Kararın davalı-karşı davacı kadın vekili tarafından istinaf edilmesi üzerine, Bölge Adliye Mahkemesince başvurunun kısmen kabulü ile İlk Derece Mahkemesi hükmü kısmen kaldırılarak bu yönlerden yeniden esas hakkında hüküm kurulmasına karar verilmiştir.
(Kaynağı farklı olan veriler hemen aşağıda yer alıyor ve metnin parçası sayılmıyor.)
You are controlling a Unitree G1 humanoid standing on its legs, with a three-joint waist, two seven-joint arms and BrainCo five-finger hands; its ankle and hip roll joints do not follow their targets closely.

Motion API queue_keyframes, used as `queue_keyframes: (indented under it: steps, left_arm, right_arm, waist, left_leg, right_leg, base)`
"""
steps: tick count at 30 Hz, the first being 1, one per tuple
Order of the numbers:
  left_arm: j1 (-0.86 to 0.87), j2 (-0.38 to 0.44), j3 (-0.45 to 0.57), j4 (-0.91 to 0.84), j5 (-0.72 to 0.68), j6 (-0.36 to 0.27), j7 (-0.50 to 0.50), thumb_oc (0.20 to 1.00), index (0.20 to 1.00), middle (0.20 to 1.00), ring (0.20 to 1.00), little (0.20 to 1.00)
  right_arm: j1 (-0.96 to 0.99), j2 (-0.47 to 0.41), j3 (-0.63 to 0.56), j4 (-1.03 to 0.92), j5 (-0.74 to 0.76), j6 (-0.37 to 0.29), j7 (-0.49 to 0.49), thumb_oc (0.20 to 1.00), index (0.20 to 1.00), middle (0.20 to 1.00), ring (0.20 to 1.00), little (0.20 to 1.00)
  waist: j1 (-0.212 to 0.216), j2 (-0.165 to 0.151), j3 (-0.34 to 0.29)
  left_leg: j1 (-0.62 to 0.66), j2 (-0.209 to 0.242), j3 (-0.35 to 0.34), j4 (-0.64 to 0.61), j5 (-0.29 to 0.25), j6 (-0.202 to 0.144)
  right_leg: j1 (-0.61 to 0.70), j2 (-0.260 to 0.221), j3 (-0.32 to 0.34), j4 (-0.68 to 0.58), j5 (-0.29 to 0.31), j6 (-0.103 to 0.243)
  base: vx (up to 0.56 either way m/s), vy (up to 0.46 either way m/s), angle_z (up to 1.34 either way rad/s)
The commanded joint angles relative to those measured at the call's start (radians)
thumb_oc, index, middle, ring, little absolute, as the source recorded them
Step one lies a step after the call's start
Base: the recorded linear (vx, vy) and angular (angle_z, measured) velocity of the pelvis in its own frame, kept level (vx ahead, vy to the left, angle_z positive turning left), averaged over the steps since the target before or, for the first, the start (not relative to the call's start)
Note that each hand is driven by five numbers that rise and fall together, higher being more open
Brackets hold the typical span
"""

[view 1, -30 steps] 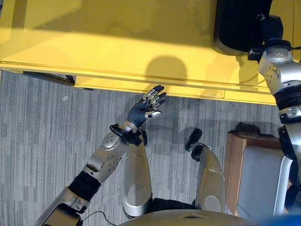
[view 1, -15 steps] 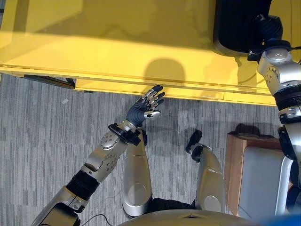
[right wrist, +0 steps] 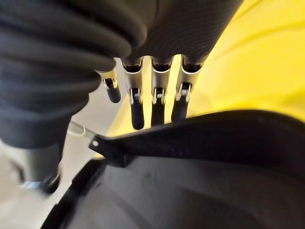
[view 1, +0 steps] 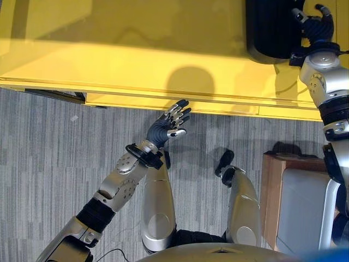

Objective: Move parts from the plastic box to the shelf.

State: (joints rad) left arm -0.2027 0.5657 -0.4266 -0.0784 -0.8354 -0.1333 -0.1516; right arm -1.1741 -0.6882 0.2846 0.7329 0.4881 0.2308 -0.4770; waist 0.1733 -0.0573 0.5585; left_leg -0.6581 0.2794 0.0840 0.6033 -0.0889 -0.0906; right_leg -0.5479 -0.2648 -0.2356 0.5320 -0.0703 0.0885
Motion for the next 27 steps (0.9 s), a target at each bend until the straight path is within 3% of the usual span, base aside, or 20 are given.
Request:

Bölge Adliye Mahkemesi kararı davalı-karşı davacı kadın vekili tarafından temyiz edilmekle; kesinlik, süre, temyiz şartı ve diğer usul eksiklikleri yönünden yapılan ön inceleme sonucunda, temyiz dilekçesinin kabulüne karar verildikten ve Tetkik Hâkimi tarafından hazırlanan rapor dinlendikten sonra dosyadaki belgeler incelenip gereği düşünüldü:
I. DAVA
Davacı-karşı davalı kadın vekili dava dilekçesi ile özetle; tarafların karşılıklı olarak şiddetli geçimsizlik nedeniyle boşanma talebiyle dava açtıklarını, bu davada tarafların 1 yıl süre ile ayrılmalarına karar verildiğini, söz konusu kararın 07.01.2019 tarihinde kesinleştiğini, verilen ayrılık kararından sonra da tarafların bir araya gelmediğini, davalı kadının annesinin etkisinde kaldığını, davalının annesinin taraflarla birlikte yaşadığını, çocuklarla görüşmesine engellediğini, birlik görevlerini yerine getirmediğini, evi terk ettiğini belirterek tarafların 4721 sayılı Türk Medeni Kanunu'nun (4721 sayılı Kanun) 172 nci maddesi gereğince boşanmalarına, müvekkili lehine 20.000,00 TL manevî tazminata karar verilmesini talep ve dava etmiştir.
II. CEVAP
Davalı-karşı davacı erkek vekili cevap ve karşı dava dilekçesi ile özetle; davacının boşanma talebinin reddi gerektiğini, davacı erkeğin ilgisiz davrandığını, müvekkilinin annesine karşı da kırıcı ve hakaret içeren söz ve davranışlarda bulunduğunu, davacının eşine de sözlü ve fiili şiddet uyguladığını, evden kovduğunu, tehdit ettiğini, müşterek çocuğun ölümünden müvekkilini sorumlu tuttuğunu belirterek, asıl davanın reddine, karşı davanın kabulü ile tarafların 4721 sayılı Kanun'un 166 ncı maddesinin birinci fıkrası gereğince boşanmalarına, müvekkili lehine aylık 1.000,00 TL tedbir ve yoksulluk, çocuklar lehine ayrı ayrı aylık 800,00 TL tedbir ve iştirak nafakasına, müvekkili lehine 150.000,00 TL maddî ve 150.000,00 TL manevî tazminata hükmedilmesine karar verilmesini talep ve dava etmiştir.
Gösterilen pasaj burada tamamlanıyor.